Dünya Bankası’nın raporuna göre, 1,2 milyar insan sıcak hava dalgası, sel ve kasırga gibi kritik iklim tehlikelerine maruz kalarak ciddi risklerle karşı karşıya bulunuyor. Raporda, özellikle Güney Asya ve Sahra Altı Afrika’da yoğunlaşan bu risklerin, düşük gelirli ülkelerde temel altyapı ve sosyal hizmetlere erişim eksikliği nedeniyle daha fazla etkili olduğu vurgulanıyor.
İklim Değişikliğinin Tehlikeleri
Dünya Bankası, “Zorlukların Üstesinden Gelme: İklime Uyum ve Dayanıklılığın Sağlanmasına Yönelik Başarı Hikayeleri ve Stratejiler” başlıklı raporunu yayımladı. Raporda, 1,2 milyar insanın, sıcak hava dalgası, sel, kasırga ve kuraklık gibi en az bir kritik iklim tehlikesine maruz kalarak hayatlarını değiştirecek risklerle karşı karşıya kaldığı kaydedildi.
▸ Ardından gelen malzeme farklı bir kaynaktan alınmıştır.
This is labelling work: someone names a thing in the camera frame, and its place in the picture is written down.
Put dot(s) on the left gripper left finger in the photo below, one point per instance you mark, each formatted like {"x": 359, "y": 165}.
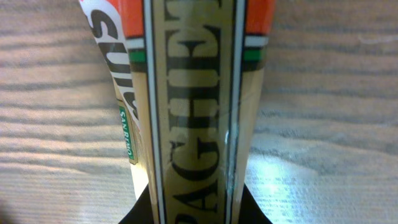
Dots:
{"x": 141, "y": 212}

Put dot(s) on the orange spaghetti packet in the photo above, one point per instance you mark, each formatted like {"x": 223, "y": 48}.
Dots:
{"x": 188, "y": 78}

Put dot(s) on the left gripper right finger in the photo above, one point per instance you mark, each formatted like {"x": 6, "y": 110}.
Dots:
{"x": 250, "y": 212}

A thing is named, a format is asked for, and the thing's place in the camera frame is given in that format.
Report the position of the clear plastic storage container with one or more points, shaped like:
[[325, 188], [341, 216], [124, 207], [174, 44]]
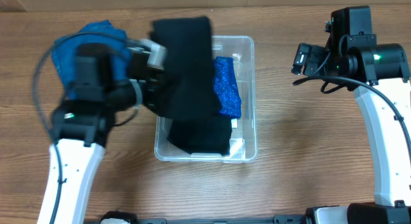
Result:
[[244, 138]]

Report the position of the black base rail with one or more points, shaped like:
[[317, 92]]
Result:
[[126, 217]]

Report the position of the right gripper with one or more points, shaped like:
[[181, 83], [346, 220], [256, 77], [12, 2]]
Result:
[[321, 56]]

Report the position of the blue glitter fabric garment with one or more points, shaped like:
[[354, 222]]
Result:
[[226, 88]]

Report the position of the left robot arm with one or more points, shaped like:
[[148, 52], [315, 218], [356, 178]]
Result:
[[80, 127]]

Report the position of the black cloth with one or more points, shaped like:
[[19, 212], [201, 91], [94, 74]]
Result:
[[208, 135], [185, 89]]

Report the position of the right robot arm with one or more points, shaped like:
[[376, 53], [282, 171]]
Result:
[[379, 77]]

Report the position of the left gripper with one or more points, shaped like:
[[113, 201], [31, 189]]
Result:
[[153, 86]]

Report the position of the white label in container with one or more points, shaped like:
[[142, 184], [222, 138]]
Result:
[[234, 123]]

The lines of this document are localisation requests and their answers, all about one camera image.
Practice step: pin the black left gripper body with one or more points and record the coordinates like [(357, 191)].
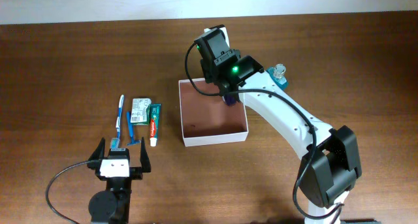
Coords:
[(125, 183)]

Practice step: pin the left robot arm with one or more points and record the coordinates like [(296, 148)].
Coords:
[(113, 203)]

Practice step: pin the blue mouthwash bottle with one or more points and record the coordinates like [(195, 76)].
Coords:
[(277, 74)]

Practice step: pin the green red toothpaste tube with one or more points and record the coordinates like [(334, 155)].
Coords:
[(154, 123)]

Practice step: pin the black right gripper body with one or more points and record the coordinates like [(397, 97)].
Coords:
[(209, 71)]

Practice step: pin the blue disposable razor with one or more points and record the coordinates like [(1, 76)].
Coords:
[(133, 141)]

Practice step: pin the white cardboard box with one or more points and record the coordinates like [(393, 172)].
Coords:
[(208, 120)]

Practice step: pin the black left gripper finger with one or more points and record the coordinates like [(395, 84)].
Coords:
[(99, 152), (144, 158)]

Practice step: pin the green white soap box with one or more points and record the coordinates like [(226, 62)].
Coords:
[(140, 112)]

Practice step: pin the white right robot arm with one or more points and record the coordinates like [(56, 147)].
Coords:
[(330, 163)]

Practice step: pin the blue white toothbrush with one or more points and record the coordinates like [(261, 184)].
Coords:
[(115, 142)]

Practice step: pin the clear bottle with purple liquid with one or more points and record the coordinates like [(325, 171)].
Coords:
[(232, 98)]

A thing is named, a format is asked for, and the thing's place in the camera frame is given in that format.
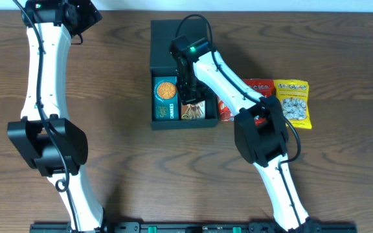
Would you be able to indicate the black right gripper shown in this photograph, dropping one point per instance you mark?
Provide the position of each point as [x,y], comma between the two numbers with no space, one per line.
[190,96]

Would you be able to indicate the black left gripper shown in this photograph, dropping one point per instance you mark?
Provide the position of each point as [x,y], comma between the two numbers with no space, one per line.
[87,15]

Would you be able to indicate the brown Pocky box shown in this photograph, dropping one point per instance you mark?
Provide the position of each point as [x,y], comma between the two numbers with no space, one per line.
[193,111]

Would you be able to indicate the teal cookie box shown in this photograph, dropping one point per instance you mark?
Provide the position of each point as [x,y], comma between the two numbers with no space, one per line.
[165,99]

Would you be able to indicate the dark green gift box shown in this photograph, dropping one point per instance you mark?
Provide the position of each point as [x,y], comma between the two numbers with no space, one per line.
[163,67]

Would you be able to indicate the Hello Panda snack bag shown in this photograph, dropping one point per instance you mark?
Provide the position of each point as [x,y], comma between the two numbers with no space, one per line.
[225,113]

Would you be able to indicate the red Hacks candy bag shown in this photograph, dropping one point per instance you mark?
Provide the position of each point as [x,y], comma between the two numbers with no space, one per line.
[263,86]

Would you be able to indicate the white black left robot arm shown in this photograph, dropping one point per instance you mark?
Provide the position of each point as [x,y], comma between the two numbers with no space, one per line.
[44,135]

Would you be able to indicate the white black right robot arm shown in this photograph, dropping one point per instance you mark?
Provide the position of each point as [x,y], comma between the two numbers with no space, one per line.
[260,128]

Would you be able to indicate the yellow Hacks candy bag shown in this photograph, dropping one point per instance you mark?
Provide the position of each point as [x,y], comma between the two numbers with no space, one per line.
[293,96]

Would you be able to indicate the black mounting rail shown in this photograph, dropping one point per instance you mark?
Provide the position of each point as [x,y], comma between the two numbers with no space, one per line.
[254,227]

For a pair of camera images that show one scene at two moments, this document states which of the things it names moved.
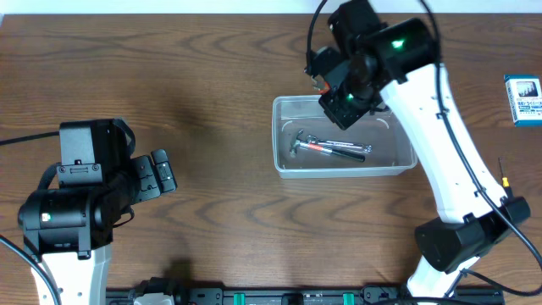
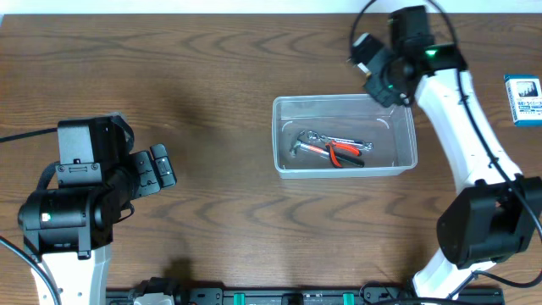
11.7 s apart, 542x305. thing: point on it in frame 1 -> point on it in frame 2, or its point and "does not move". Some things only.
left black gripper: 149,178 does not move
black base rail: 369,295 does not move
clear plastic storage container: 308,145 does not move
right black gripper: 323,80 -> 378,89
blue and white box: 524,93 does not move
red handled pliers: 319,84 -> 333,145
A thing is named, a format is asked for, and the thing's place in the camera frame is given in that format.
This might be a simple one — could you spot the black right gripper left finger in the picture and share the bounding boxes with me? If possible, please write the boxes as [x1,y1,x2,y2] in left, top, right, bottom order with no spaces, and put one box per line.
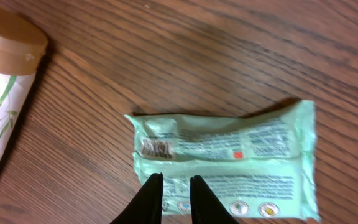
[111,174,163,224]

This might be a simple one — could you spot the white gold tube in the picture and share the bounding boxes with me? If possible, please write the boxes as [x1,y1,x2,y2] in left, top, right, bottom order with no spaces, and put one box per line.
[0,8,48,160]

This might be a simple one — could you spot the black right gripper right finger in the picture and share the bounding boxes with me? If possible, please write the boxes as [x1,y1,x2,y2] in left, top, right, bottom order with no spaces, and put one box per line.
[190,175,238,224]

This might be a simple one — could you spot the teal tissue packet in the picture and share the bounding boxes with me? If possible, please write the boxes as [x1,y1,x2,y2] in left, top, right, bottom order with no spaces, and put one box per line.
[130,100,319,220]

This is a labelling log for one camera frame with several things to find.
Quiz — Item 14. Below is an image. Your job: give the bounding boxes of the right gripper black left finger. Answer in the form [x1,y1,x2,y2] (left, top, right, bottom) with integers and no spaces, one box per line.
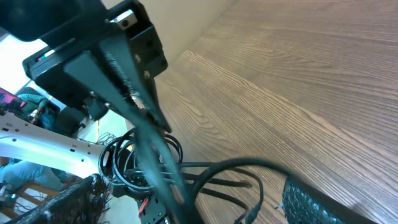
[7,174,109,224]

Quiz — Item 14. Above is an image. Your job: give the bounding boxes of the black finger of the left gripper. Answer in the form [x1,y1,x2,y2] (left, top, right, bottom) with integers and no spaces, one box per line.
[99,30,171,132]
[63,51,146,124]

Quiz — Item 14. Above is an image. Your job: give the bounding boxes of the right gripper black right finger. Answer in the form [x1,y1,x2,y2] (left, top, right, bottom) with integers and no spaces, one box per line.
[282,176,374,224]

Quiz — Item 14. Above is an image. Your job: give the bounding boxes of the person in background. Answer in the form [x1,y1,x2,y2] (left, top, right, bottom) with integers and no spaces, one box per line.
[1,93,68,192]

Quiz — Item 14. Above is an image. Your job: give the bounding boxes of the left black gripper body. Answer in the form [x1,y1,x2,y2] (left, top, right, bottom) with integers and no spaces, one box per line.
[21,1,167,120]

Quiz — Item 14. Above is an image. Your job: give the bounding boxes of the black usb cables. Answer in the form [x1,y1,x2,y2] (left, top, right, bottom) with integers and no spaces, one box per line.
[98,126,293,224]

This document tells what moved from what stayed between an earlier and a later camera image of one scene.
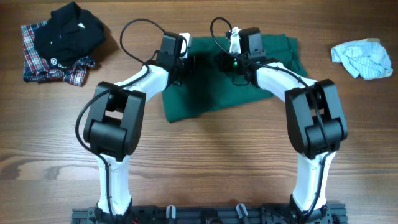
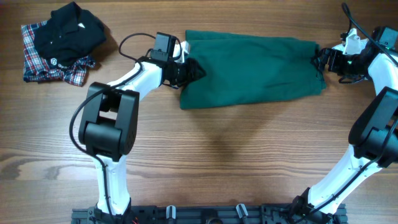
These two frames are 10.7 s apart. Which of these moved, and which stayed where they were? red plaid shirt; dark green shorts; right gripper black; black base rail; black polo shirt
Moved: dark green shorts; right gripper black
Stayed: black base rail; red plaid shirt; black polo shirt
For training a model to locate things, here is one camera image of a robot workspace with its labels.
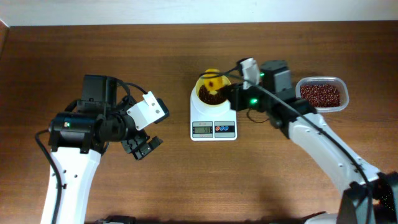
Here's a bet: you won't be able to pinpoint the yellow plastic measuring scoop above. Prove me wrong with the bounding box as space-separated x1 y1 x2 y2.
202 68 224 95

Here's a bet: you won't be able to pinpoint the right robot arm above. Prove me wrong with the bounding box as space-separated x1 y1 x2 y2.
221 58 397 223

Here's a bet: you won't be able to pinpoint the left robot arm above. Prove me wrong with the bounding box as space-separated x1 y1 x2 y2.
35 75 169 223

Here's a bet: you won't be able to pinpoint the pale yellow plastic bowl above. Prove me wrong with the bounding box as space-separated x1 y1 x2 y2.
194 76 231 105

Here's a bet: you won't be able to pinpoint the red beans in bowl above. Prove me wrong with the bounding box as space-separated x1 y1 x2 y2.
198 85 226 105

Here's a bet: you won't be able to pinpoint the white digital kitchen scale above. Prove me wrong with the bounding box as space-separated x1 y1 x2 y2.
190 88 238 141

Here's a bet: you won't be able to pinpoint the red adzuki beans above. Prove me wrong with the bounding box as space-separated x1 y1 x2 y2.
300 84 341 108

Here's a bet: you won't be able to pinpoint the clear plastic food container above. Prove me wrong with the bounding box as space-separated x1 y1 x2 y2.
295 77 349 113

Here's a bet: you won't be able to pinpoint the right black camera cable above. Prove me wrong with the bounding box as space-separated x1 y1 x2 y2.
198 63 374 224

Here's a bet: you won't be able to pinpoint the black camera cable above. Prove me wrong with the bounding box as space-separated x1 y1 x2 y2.
198 63 374 224
34 80 149 224

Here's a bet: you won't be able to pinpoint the left black camera cable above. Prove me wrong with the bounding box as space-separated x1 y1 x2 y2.
34 80 149 224

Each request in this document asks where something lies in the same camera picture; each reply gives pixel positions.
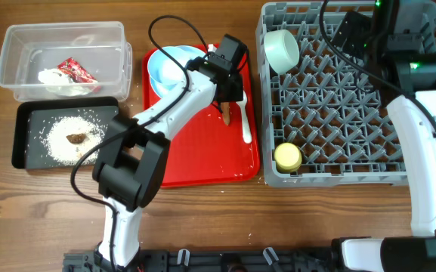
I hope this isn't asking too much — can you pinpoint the uncooked white rice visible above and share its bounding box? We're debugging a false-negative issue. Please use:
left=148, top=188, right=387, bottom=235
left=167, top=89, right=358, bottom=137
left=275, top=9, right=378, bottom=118
left=38, top=109, right=107, bottom=165

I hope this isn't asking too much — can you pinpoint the red strawberry cake wrapper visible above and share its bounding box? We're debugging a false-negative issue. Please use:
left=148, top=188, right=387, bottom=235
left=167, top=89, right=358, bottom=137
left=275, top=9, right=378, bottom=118
left=57, top=57, right=97, bottom=83

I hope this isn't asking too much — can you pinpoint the large light blue plate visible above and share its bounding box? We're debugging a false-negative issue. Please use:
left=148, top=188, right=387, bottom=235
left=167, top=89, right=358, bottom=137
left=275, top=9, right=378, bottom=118
left=150, top=45, right=206, bottom=97

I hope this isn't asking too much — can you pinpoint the clear plastic container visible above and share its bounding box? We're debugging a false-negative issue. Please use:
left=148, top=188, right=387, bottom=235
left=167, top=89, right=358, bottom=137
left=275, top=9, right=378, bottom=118
left=0, top=21, right=133, bottom=102

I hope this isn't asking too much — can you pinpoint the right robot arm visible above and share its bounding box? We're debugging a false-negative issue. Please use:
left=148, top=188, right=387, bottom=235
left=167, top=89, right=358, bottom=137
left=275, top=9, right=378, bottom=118
left=326, top=1, right=436, bottom=271

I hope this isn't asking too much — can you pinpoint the white plastic spoon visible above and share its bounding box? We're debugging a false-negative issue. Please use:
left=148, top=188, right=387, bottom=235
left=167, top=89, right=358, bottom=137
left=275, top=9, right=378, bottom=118
left=237, top=91, right=252, bottom=144

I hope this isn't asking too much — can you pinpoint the yellow plastic cup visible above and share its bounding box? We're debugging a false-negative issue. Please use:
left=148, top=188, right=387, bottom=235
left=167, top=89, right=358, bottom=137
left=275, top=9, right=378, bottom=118
left=274, top=143, right=302, bottom=173

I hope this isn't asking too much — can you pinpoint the small light blue plate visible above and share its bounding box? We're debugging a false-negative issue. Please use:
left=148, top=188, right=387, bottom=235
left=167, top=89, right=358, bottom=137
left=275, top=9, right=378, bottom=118
left=147, top=46, right=190, bottom=85

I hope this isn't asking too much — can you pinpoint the green bowl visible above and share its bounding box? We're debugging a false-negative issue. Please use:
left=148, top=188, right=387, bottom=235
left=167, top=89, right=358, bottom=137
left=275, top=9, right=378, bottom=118
left=264, top=29, right=300, bottom=75

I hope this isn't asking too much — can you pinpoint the black rectangular bin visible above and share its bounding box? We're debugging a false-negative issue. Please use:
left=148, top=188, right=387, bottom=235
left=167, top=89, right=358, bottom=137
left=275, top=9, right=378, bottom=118
left=11, top=97, right=119, bottom=170

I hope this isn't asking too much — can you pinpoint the brown food scrap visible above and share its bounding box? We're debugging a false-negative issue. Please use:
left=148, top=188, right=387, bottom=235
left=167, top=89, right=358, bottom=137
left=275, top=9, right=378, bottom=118
left=66, top=133, right=87, bottom=144

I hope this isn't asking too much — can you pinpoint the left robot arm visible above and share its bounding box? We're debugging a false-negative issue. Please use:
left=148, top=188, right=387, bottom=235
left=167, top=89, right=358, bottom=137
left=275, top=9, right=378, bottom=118
left=92, top=35, right=249, bottom=271

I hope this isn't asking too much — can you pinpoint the white tissue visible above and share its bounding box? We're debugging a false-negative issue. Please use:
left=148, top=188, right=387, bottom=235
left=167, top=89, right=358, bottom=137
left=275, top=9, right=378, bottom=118
left=38, top=68, right=94, bottom=97

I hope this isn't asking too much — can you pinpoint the red plastic tray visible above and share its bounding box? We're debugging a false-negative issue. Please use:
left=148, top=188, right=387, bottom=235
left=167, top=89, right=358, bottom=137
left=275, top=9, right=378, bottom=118
left=162, top=66, right=261, bottom=188

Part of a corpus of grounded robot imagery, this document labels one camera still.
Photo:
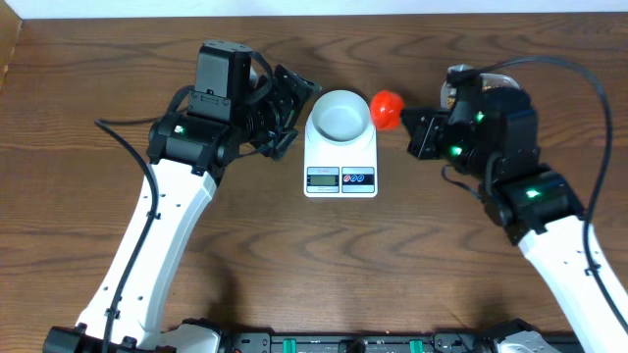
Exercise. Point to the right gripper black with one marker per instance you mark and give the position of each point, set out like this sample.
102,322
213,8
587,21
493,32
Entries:
421,145

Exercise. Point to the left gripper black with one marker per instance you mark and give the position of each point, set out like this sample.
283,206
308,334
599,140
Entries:
285,107

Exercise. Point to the orange measuring scoop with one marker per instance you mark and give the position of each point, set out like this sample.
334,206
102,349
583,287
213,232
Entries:
385,110

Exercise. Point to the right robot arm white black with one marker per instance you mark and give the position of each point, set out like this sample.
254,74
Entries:
492,135

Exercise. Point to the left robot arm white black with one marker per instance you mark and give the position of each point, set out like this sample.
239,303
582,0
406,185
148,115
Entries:
237,98

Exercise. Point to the grey white bowl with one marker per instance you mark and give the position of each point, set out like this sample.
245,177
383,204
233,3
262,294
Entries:
341,116

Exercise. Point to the white digital kitchen scale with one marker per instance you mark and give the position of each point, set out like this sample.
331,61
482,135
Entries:
340,170

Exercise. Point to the yellow soybeans in container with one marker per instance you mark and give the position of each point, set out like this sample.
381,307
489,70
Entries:
450,94

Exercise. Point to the clear plastic container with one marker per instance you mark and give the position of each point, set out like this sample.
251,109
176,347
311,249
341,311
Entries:
500,80

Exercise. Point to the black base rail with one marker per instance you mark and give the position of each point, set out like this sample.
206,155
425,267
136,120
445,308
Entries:
263,342

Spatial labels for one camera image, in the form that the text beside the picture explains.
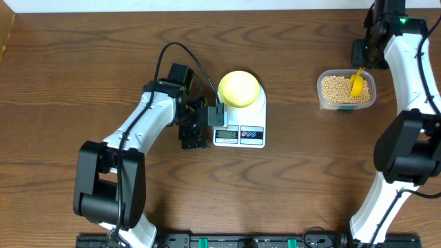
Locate yellow plastic scoop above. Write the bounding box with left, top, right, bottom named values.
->
left=349, top=68, right=364, bottom=97

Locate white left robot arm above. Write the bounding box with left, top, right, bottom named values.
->
left=73, top=63, right=209, bottom=247

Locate white digital kitchen scale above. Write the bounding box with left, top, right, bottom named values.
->
left=212, top=84, right=267, bottom=148

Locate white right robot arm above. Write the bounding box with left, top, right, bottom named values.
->
left=336, top=0, right=440, bottom=247

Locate clear container of soybeans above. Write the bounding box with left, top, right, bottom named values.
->
left=317, top=69, right=376, bottom=111

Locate yellow bowl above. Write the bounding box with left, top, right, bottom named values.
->
left=218, top=71, right=260, bottom=109

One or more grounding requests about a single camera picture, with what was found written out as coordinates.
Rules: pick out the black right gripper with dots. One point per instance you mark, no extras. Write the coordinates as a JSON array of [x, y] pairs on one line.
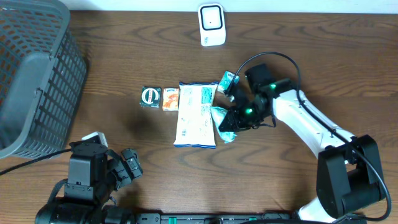
[[235, 122]]

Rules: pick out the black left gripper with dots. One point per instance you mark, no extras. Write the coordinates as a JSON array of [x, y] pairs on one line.
[[131, 165]]

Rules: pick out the teal white Kleenex tissue pack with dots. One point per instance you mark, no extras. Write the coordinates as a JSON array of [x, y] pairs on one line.
[[226, 81]]

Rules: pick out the cream wipes pack blue edges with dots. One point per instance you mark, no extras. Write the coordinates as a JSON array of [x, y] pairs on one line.
[[194, 122]]

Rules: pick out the orange tissue pack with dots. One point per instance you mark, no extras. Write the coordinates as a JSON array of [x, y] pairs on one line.
[[170, 99]]

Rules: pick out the black healing ointment box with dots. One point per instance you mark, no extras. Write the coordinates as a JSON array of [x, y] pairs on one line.
[[150, 97]]

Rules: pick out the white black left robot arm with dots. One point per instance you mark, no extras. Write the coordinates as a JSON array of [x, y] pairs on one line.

Risklerin Odak Noktası: Güney Asya ve Sahra Altı Afrika
Yüksek gelirli ülkelerin iklimle ilgili tehlikelere maruz kalan büyük nüfuslara sahip olduğu belirtilen raporda, yüksek risk altındaki insanların çoğunun ise Güney Asya ve Sahra Altı Afrika’da bulunduğu aktarıldı. Raporda, bu durumun düşük gelir seviyeleri ile insanların şoklarla başa çıkmak ve şoklardan kurtulmak için ihtiyaç duyduğu temel altyapı ve sosyal hizmetlere erişim eksikliğinin bir sonucu olduğu ifade edildi.
Ekonomik Büyüme ve İklim Dayanıklılığı
Ekonomik büyüme ile iklim değişikliğine karşı dayanıklılığın artırılmasının el ele gittiğine işaret edilen raporda, kişi başına düşen gayrisafi yurtiçi hasılada (GSYH) yüzde 10’luk artışın en kırılgan durumdaki insan sayısını yaklaşık 100 milyon azaltacağının tahmin edildiği belirtildi. Raporda, iklim ve afetlerin insanlar, toplumlar ve ekonomiler üzerindeki etkilerinin azaltılmasının daha hızlı ve dirençli kalkınma ile hedefe yönelik uyum müdahalelerini gerektirdiği aktarıldı.
Dünya Bankası’nın raporu, 1,2 milyar insanın iklim değişikliğinin yol açtığı tehlikeler nedeniyle ciddi risklerle karşı karşıya olduğunu vurguluyor. Bu riskler, özellikle Güney Asya ve Sahra Altı Afrika’da yoğunlaşan ve düşük gelirli ülkelerde temel altyapı ve sosyal hizmetlere erişimin yetersizliği nedeniyle daha da artan bir tehdit oluşturuyor.